— Task to complete —
Needed from the data below: every line from the one with "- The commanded" up to and including the one with "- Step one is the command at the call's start", repeated exactly and with nothing else.

— Data for this task —
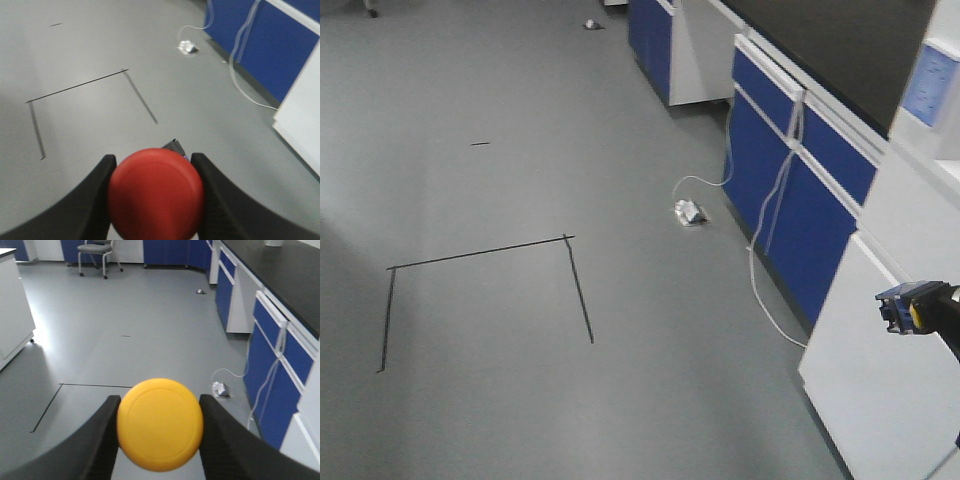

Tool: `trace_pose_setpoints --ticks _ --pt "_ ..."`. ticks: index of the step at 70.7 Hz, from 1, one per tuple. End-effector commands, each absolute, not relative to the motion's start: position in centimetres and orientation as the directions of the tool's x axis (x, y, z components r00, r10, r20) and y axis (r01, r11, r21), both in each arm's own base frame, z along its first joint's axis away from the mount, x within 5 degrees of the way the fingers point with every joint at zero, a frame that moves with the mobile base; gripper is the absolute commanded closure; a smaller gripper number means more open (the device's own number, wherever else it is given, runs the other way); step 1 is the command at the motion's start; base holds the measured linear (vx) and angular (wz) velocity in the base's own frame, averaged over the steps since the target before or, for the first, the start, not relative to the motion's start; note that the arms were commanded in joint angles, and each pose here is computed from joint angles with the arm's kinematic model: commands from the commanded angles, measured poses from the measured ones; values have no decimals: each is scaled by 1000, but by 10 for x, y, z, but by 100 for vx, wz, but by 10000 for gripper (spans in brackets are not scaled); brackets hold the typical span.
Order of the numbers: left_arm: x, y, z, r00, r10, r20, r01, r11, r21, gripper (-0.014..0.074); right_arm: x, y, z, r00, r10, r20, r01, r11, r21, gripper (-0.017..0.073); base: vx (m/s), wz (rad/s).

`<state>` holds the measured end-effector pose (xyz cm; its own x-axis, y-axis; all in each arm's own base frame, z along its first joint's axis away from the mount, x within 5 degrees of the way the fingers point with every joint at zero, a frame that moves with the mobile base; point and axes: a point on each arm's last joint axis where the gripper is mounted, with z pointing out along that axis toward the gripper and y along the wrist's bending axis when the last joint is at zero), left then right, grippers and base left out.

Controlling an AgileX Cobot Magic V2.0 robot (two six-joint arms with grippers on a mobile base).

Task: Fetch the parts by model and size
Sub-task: 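Drive the base to the bench with the red tray, holding both switches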

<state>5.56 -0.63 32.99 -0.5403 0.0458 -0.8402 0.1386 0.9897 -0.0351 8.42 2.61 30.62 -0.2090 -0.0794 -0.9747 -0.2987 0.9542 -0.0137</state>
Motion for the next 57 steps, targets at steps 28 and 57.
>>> trace_pose_setpoints --ticks 28,57 --pt "59 -7 342 -473 34 -880 148 988 -42 591 85 26 323 -99 -68 -993 -295 955 -36 566 19 44" --pt "59 -7 342 -473 34 -880 148 988 -42 591 85 26 323 -99 -68 -993 -295 955 -36 566 41 5"
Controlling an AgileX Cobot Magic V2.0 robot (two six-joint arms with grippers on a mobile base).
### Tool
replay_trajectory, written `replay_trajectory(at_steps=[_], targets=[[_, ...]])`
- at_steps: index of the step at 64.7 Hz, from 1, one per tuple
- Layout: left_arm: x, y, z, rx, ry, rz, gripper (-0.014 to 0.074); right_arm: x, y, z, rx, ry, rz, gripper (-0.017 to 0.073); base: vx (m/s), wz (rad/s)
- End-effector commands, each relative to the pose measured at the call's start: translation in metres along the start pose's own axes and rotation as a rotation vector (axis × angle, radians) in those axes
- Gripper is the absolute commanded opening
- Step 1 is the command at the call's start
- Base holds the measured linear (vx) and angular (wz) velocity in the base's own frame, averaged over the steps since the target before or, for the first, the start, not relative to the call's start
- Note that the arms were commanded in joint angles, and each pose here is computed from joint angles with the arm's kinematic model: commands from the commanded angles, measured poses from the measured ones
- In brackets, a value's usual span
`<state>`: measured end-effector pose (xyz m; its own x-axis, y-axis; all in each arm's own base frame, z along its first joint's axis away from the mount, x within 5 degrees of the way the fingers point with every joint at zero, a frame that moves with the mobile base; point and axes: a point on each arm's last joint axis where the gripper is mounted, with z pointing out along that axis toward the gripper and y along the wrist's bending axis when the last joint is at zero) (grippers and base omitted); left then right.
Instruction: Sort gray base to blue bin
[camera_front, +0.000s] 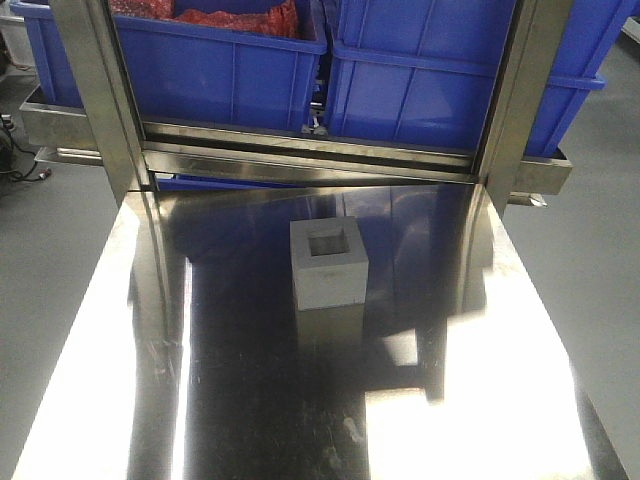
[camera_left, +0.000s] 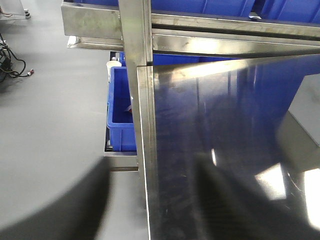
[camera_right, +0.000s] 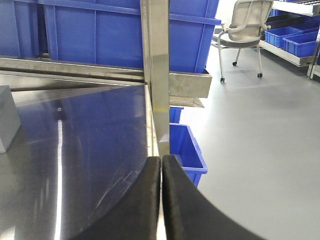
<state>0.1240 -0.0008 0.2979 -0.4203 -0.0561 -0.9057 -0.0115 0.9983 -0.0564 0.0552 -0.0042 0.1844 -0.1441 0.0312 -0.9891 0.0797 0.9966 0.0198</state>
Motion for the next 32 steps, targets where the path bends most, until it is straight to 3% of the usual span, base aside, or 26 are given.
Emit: replay_trajectory(at_steps=[1, 25, 32], targets=[[-0.0179, -0.0005, -0.0046, 0.002, -0.114, -0.005, 0.0732, -0.0066, -0.0001, -0.0001, 0.001, -0.073, -0.014, -0.0005, 0.0, 0.0], [-0.017, -0.0012, -0.0043, 0.011, -0.103, -0.032, 0.0652, -0.0066, -0.0001, -0.0001, 0.001, -0.073, -0.014, -0.0005, 0.0, 0.0], [-0.0199, -0.0017, -0.005, 0.012, -0.098, 0.012, 0.0611, -0.0066, -0.0001, -0.0001, 0.001, -0.073, -0.014, -0.0005, 0.0, 0.0]])
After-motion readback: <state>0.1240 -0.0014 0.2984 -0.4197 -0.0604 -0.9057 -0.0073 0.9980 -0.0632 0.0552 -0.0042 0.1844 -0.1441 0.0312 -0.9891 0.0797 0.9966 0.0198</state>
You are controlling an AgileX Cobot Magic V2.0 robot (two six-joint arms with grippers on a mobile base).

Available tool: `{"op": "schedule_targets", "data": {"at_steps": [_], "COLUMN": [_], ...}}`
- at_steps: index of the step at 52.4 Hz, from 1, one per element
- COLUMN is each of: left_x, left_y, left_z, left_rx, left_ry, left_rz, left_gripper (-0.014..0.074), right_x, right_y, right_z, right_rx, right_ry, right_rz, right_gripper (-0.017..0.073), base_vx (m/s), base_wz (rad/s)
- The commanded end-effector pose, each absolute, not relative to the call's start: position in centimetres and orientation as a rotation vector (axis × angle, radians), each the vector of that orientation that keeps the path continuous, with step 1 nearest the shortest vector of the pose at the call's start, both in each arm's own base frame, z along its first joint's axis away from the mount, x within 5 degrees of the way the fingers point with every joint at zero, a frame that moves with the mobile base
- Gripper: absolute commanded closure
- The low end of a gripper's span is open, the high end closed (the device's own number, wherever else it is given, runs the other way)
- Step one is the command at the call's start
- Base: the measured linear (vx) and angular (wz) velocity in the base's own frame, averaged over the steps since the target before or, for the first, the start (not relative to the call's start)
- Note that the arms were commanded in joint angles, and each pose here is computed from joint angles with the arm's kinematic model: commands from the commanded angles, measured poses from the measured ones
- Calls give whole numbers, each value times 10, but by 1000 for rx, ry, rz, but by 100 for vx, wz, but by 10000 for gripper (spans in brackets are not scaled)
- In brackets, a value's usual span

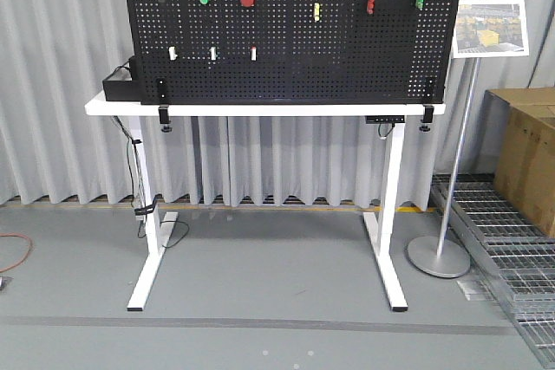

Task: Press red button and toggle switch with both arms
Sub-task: 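Drive the base forward until the pegboard fills the view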

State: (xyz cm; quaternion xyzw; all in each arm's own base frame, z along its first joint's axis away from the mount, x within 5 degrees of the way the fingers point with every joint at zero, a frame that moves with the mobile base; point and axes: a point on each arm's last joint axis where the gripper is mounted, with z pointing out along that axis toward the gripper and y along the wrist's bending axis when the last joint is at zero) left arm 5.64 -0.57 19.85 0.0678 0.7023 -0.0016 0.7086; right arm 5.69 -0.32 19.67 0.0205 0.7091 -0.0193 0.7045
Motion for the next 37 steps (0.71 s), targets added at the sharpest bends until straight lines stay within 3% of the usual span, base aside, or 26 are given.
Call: {"op": "schedule_targets", "data": {"at_steps": [1, 37], "left_x": [57, 57], "left_y": [-5, -5], "left_z": [195, 195], "left_rx": [128, 128], "left_ry": [1502, 1502], "left_rz": [-8, -8], "left_gripper": [592, 592], "right_x": [56, 56], "right_y": [-3, -3], "right_z": [202, 202], "right_rx": [42, 42], "right_ry": [1484, 1482], "right_rz": [-55, -55], "right_gripper": [559, 559], "base_vx": [0, 0], "base_wz": [0, 0]}}
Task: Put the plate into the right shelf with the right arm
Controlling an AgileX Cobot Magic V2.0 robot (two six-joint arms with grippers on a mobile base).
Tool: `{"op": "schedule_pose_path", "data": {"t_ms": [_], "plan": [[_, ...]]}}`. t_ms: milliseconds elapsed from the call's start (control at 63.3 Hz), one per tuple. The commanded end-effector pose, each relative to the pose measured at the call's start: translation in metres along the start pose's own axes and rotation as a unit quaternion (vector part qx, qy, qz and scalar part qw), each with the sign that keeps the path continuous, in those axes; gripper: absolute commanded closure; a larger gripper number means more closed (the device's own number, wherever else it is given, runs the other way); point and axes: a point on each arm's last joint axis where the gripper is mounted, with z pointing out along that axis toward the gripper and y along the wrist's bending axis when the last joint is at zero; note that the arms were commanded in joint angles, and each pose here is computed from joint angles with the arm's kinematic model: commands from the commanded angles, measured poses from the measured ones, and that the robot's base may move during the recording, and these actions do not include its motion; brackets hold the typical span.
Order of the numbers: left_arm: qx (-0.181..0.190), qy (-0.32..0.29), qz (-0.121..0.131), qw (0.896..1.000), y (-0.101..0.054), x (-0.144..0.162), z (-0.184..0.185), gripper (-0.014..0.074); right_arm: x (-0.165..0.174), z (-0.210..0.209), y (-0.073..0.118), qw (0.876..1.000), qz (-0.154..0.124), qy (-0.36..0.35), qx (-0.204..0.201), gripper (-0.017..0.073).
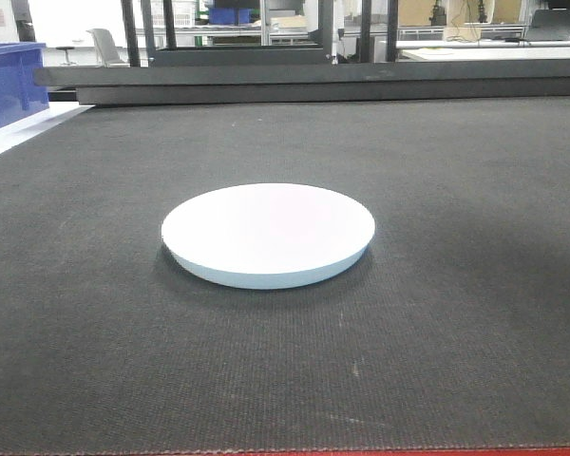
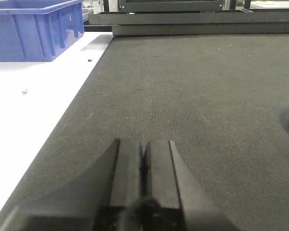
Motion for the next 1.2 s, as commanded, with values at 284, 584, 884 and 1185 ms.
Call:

— Exercise response —
- The commanded end-effector pose, each absolute, not relative to the call's start: position in centimetres and orientation as a rotation vector (axis × angle, radians), each the vector of that orientation that keeps the path continuous, with step 1 nearest the shortest vector of the pose at the call's start, both in each arm's own base frame, z along its first joint's axis away from the mount, x within 5 degrees of the way the fingers point with every joint at zero, a frame that moves with the mobile base
- Gripper: absolute commanded closure
- The low end of a gripper's span is open, the high end closed (the device's own number, wherever else it is given, runs the other way)
- Step one is the command at the call's start

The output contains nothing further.